「那是因為皇上憐愛公主。」雲憶竭盡全力地安慰我,而我卻沒有任何變化,要是皇帝真的想把我送去和親怎麼辦?腦中飛速尋找著策略,與此同時轎子已經听到了延禧宮前。
我心不在焉地由雲憶將我扶出轎中,卻被一個明黃色不明物體喚醒了。
我掙開雲憶的手,飛速跑到那皇帝前,草草行了一個禮,還沒等他說免禮就跪著挪到他面前抱住他的腿,可憐兮兮地說了句︰「父皇,不要讓兒臣去和親啊!兒臣還沒準備好,兒臣才年值豆蔻啊!」
皇帝明顯被我的行動嚇了一跳,我原以為他會生氣地將我踢開,卻不想他溫柔地將我扶起,還俯身拍掉了我身上的灰塵,然後輕輕地在我耳邊說道︰「朕怎能忍心將朕的喬兒送去和親?」說完,就直視著我的眸子,欣賞著我因劇烈運動後的臉紅和落淚可憐兮兮地樣子。
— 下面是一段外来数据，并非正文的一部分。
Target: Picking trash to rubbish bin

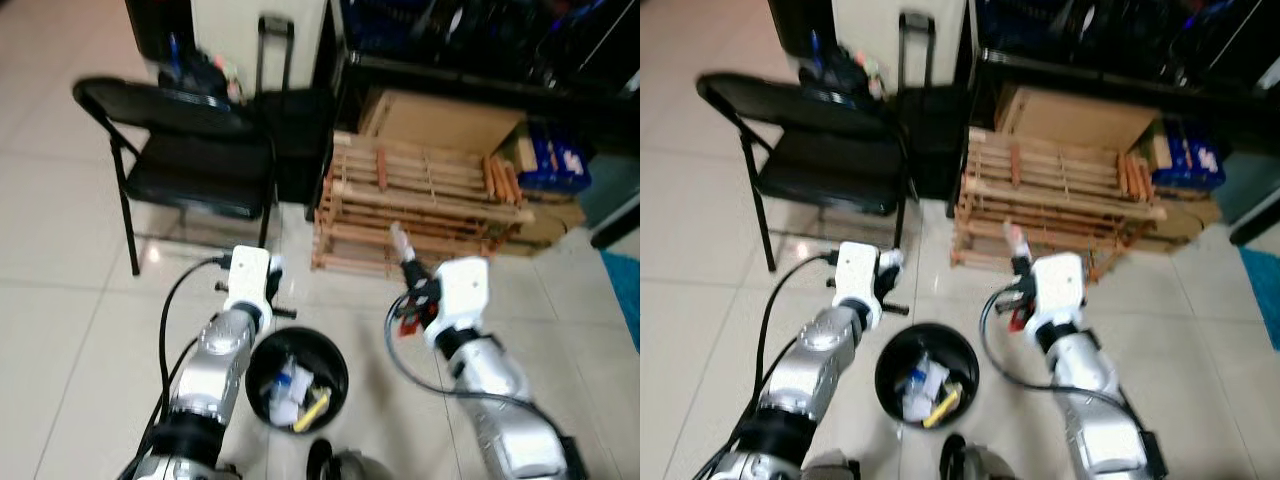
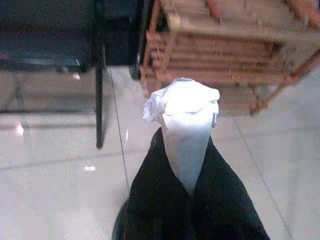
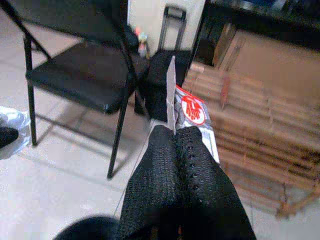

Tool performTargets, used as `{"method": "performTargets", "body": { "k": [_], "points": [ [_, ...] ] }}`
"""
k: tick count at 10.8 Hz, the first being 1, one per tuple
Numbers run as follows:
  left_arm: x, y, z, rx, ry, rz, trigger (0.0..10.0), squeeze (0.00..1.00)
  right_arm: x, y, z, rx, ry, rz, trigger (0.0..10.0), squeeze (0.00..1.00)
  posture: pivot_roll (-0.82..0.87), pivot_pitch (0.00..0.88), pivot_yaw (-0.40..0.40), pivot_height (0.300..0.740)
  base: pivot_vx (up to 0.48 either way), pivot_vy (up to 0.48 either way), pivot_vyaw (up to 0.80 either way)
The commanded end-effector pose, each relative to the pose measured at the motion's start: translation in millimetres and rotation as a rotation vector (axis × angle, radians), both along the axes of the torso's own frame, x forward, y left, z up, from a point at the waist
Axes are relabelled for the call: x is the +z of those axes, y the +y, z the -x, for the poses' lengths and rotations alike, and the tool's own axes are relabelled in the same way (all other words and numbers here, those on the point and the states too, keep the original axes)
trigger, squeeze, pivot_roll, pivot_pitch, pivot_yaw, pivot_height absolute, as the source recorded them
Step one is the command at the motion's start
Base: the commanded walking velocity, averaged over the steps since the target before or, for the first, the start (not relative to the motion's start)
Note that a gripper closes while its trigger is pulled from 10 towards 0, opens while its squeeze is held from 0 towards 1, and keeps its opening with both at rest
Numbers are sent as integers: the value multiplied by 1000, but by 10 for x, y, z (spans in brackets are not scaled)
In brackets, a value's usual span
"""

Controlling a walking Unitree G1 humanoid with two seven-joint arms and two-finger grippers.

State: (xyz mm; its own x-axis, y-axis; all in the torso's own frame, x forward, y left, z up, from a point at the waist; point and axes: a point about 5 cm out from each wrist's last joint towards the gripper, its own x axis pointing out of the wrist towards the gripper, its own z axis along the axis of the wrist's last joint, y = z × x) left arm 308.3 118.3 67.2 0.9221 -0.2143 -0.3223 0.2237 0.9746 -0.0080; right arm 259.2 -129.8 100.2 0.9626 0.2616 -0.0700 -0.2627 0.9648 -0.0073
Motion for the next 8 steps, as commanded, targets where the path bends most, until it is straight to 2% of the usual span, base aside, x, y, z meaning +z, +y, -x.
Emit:
{"method": "performTargets", "body": {
  "k": [1, 5, 7, 8],
  "points": [
    [-102, -66, 62, -32, 39, -18, 10000, 0, -145, -39, 66, -8, 42, 15, 10000, 0, 230, 284, -185, 740, 0, 0, 0],
    [-383, -121, 152, -76, 147, -69, 10000, 0, -399, -108, 131, -24, 110, 100, 10000, 0, 228, 274, -184, 740, 0, 0, 0],
    [-572, -176, 213, -108, 217, -98, 10000, 0, -593, -40, 304, 78, 233, 124, 10000, 0, 196, 273, -186, 740, 0, 0, 0],
    [-634, -186, 240, -120, 241, -116, 10000, 0, -616, -44, 339, 88, 246, 129, 10000, 0, 187, 274, -186, 740, 0, 0, 0]
  ]
}}
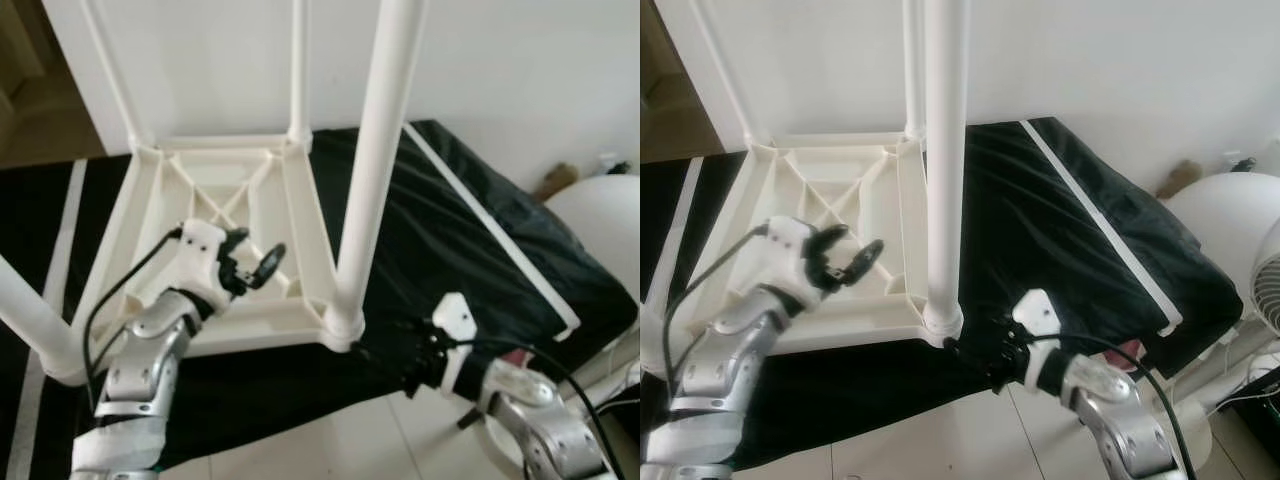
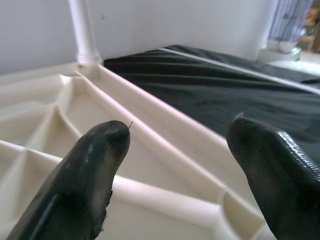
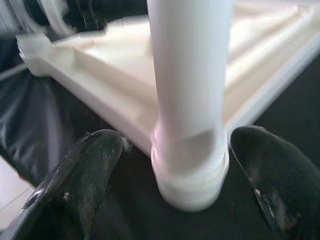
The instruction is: Building children table
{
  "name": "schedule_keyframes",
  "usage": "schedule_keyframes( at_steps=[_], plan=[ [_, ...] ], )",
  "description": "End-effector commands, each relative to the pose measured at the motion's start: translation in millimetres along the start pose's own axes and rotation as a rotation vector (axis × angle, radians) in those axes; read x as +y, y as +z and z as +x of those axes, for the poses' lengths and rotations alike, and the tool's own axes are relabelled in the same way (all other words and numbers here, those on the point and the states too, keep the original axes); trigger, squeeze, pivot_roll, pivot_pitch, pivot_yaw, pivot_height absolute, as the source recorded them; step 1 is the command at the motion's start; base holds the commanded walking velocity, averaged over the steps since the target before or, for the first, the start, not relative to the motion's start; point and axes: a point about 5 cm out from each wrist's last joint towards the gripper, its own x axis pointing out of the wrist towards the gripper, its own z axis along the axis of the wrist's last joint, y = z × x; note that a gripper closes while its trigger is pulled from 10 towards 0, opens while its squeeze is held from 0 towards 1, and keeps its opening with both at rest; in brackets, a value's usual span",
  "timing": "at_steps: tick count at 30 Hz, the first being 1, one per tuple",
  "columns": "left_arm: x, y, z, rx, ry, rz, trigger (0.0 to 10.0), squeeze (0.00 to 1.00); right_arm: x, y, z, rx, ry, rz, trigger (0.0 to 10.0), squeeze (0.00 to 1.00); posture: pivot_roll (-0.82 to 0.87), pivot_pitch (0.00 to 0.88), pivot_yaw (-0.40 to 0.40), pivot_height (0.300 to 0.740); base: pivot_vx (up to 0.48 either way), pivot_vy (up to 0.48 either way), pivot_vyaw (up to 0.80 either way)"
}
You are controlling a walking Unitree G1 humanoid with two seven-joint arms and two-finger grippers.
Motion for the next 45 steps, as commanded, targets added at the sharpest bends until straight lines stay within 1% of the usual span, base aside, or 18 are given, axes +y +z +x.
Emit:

之前,我還在疑惑為什麼皇帝忽然對我這麼好,就因為他這個動作,我徹底明白了,「我X,這丫是個戀童癖!敢情他把我當孌童了?!」掙開他的雙手,恐懼地離開他一丈之外,調整好心情後,冷靜地對他再次跪了下來,說道︰「請恕兒臣方才的無禮之舉。」說完,對著他磕了一個頭。
原來磕頭是這麼痛苦的!難為做奴才的了~
司寇洌看著慌張地避開他然後身前跪下的女孩,眸子又暗了幾分。「雲語,你們真是母女啊!都對朕避之不及!」想著,司寇洌猛地伸出手捏住了我的下顎,將我的臉抬了起來,我除了起初的驚慌便慢慢平靜了下來,盯著眼前這個奇怪的男人,這個「戀童癖」男人。
司寇洌對視著那雙平靜地眸子,和雲語不同,雲語永遠都是幽怨地看著他,對,他會以為雲語是在乎他的,但司寇以喬卻是那麼風輕雲淡,那眸子就好像一塘沉湖,忍不住……忍不住想讓人泛起一陣漣漪。
那帶有點審視的目光照在了我身上,讓我感到很不舒服,從來沒有一個人這樣對待過我。
漸漸地司寇洌松開了手,卻一把抱起了司寇以喬,大步邁向了延禧宮內。我瞪大了眼楮看著我那莫名其妙的父皇,身體仿佛可以感覺得到他的心跳,一下一下,很沉穩,他身上有著令人安心的龍涎香的味道,提醒著我,現在抱著我的男子是皇帝,不可一世燕朝的皇帝,同時也是我威嚴的父皇。本想著掙扎,卻一瞬間放棄了,我同樣也用審視的目光看著他。
司寇洌是我「目前」見過最帥的人,也是個極品月復黑攻。至于他對我心思,我是猜不透,只能祈禱著他千萬不要對我做些什麼,但是考慮到他是皇帝,是我父皇,良心譴責下應該暫時不糊對我做些什麼,但也只是暫時。在他「狼心狗肺」之前,一定要想好方法。
司寇洌察覺出懷中女孩奇怪的平靜,低下頭,看見了司寇以喬正戒備地看著自己,不禁苦笑,她就這麼怕他嗎?